■ Exercise description:
Begin at the line containing "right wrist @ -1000" and copy exactly through the last line of the listing, skipping every picture.

:: Dataset content

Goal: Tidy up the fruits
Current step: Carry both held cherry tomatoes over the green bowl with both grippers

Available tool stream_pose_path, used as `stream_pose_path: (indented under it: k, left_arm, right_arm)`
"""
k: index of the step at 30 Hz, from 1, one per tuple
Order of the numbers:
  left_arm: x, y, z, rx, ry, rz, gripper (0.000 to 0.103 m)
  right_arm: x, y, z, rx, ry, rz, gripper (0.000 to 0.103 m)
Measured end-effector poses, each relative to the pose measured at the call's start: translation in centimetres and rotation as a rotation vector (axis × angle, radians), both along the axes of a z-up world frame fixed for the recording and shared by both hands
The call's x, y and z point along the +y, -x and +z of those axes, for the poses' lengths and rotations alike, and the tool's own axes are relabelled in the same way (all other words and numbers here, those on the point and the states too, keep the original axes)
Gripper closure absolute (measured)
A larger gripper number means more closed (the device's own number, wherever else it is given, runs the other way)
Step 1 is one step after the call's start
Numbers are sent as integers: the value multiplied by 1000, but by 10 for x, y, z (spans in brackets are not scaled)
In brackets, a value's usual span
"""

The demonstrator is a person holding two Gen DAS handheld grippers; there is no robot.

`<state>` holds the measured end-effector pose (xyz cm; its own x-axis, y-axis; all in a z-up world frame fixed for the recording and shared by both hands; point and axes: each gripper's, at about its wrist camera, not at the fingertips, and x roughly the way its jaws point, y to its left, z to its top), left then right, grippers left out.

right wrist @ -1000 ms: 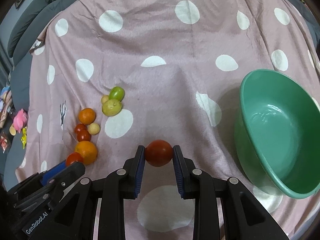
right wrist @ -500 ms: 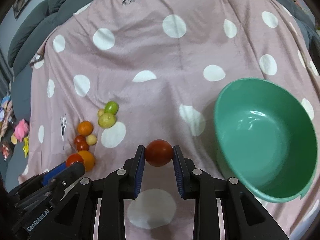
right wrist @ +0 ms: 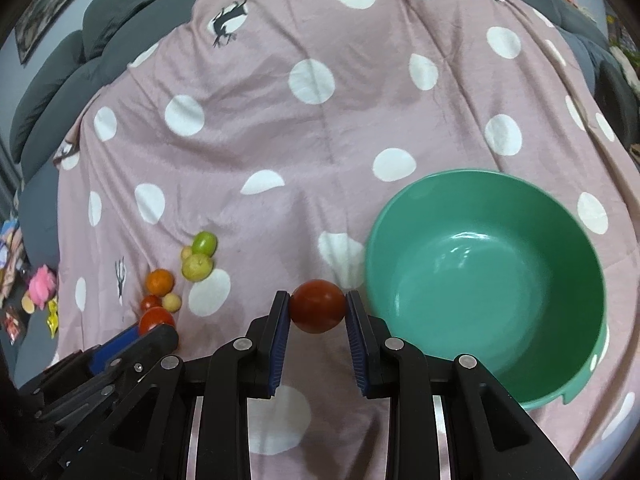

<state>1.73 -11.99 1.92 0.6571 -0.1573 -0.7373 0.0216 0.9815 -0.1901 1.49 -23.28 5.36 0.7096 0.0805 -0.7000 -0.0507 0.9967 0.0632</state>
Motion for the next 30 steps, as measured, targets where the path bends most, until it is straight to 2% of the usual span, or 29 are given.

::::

■ Answer box:
right wrist @ -1000 ms: 
right wrist @ -500 ms: 
right wrist @ +0 ms: 

<state>1.73 -11.99 1.92 0.6571 -0.1573 -0.7373 0.0216 0.9815 -0.1901 1.49 -23.28 5.36 0.7096 0.0805 -0.7000 -0.0507 0.9967 0.0632</state>
Motion for the next 30 steps, as measured, targets where the path bends most, until it is straight to 2% of the usual span, or 29 are given.

The exercise is done, and nothing more is needed.